Grade Inflation: A Problem and a Proposal

A national survey released at the beginning of this academic year suggested that public schools are suffering from the same inflation of grades that has beset undergraduate university programs. In a survey of entering college freshmen, researchers at the University of California at Los Angeles found that grade inflation in high school had hit an all-time high. For example, 27 percent of the students reported that their grade averages were A-minus or higher, compared with 12.5 percent who said so in 1969.

At the undergraduate level, several studies have confirmed that the phenomenon exists there to perhaps to an even greater degree. For example, in a study he conducted while at Harvard University, Arthur Levine, the president of Teachers College, Columbia University, found, using a representative sample of 4,900 undergraduates, that the proportion of students with grade-point averages of A-minus or higher almost quadrupled in the years from 1969 to 1993, moving from 7 percent to 26 percent. Ironically, however, 60 percent of the students in the 1993 sample reported the belief that their grade-point average understated the true quality of their academic work.

Ironically, too, many of the best undergraduate institutions are leading rather than resisting this trend. At Harvard, the proportion of undergraduate grades of A-minus or higher increased from 22 percent in 1966 to 43 percent in 1991. The grade of C, which nominally signifies "average" performance, has virtually disappeared; in 1991, over 90 percent of the grades were B-minus or higher. At Smith College, the proportion of A's and B's is 89.3 percent. At Princeton University, 80 percent of undergraduates receive nothing but A's and B's, and at Stanford University, only 8 percent get C's and D's, with none getting F's. At Williams College, 48 percent of the seniors graduated with honors in 1992, compared with 31 percent in 1985.

The less elite institutions, though they perhaps start at a lower point, have generally failed to resist the reverse gravitational pull. For example, a survey of four-year institutions in Virginia revealed that the mean grade-point average climbed from a below-average 1.81 in 1967 (with "average" being C, which equals 2.0) to an above-average 2.67 in 1976. Mr. Levine's study provides evidence that the trend line in recent years has continued upward at these colleges and universities generally.

Yet, during this same period, there is no evidence to suggest that the academic quality of students has gone up proportionately. For example, a study in Tennessee revealed that the state's American College Testing program average score dropped from 19.1 to 17.1 during the period from 1969-70 to 1975-76, and that it subsequently has hovered around 17.5 into the 1980's. On the national level, the verbal and math scores on the Scholastic Aptitude Test had dropped to a notably lower level in 1991, as compared with 1969, causing the College Board to contribute to the problem by artificially raising the average scores. At many prestigious private institutions, admissions standards in recent years have softened due to economic conditions and, according to some sources, cultural diversification.
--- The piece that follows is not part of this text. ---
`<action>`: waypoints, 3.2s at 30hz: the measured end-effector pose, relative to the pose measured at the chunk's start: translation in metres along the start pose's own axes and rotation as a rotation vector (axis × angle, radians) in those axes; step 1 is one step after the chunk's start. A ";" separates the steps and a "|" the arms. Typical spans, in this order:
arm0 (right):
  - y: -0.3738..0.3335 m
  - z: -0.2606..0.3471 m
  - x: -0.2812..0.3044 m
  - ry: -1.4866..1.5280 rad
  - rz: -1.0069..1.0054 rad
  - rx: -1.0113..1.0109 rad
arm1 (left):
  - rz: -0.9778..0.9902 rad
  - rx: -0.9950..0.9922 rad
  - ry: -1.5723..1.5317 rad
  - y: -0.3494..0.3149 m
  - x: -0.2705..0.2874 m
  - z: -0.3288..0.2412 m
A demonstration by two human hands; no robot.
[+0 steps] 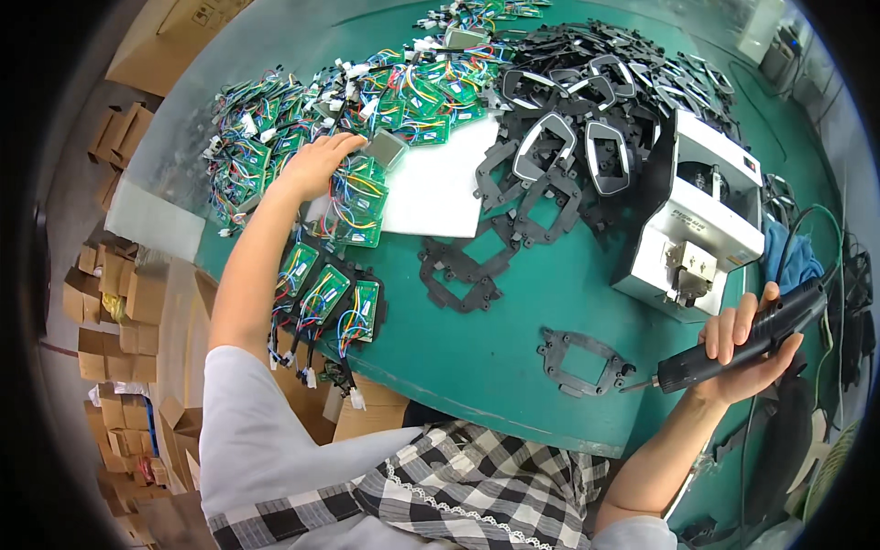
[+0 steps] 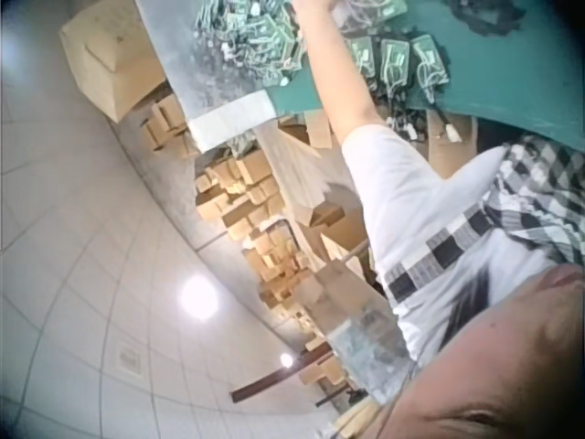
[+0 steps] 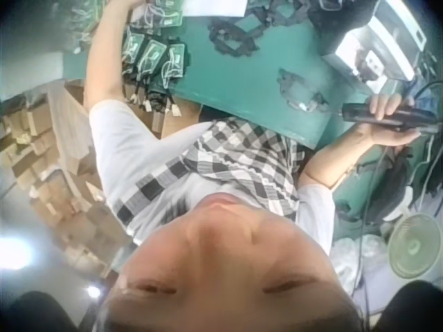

The trend at Harvard and elsewhere is that high grades are particularly pronounced in the humanities. The average grade-point averages by field at Harvard line up as follows: humanities--between A-minus and B-plus; social-science majors--between B and B-plus; and natural sciences--between B-minus and B. A recent study at Stanford University found that the students in the humanities had the highest grades, whereas those in engineering had the lowest. A 1991 study by two researchers at Williams College of seven prestigious institutions, including Amherst College, Duke University, Pomona College, and the University of Wisconsin, found the same differential drift. The elite institutions are not alone in this internal trend. For example, a national survey of urban, nonresidential institutions found that education and the arts typically were high-grading departments, and physical sciences and mathematics were low-grading departments.

Some academics may argue that the departments that award higher grades do so because they attract exceptionally high-achieving students. But there is no evidence that education and the humanities generally attract superior students. Moreover, in a study at a Virginia college, the difference in grading was, to a notable extent, independent of the students enrolled as majors in the department. More specifically, the researchers found that for the four years studied, five departments, led by education, awarded grades that were, on the average, more than 0.10 grade points higher than those earned by the same students at the same time in other departments. Conversely, four other departments, led by mathematics, awarded grades that were 0.10 grade points lower than those earned by the same students in other departments.

Yet, the Williams researchers found that publicizing such results for their institution had the effect of increasing rather than restraining grade inflation; the low-grading departments eased up to retain or regain enrollments.

Easier grading at the undergraduate level is directly related to student ratings of teaching. Studies in various disciplines have found significant correlation between student ratings of instructors and expected grades of students. Although some academics argue that the higher ratings are entirely attributable to increased academic achievement, the more candid and cogent interpretation is that a significant contributing factor is faculty catering, in terms of grades, to student influence, in terms of ratings. For example, in a national survey of deans of colleges of education and of colleges of arts and sciences, over 70 percent of the respondents agreed that the use of student evaluations as a consideration for promotion and tenure was a major reason for grade inflation. Various studies have provided empirical evidence supporting this quid pro quo hypothesis.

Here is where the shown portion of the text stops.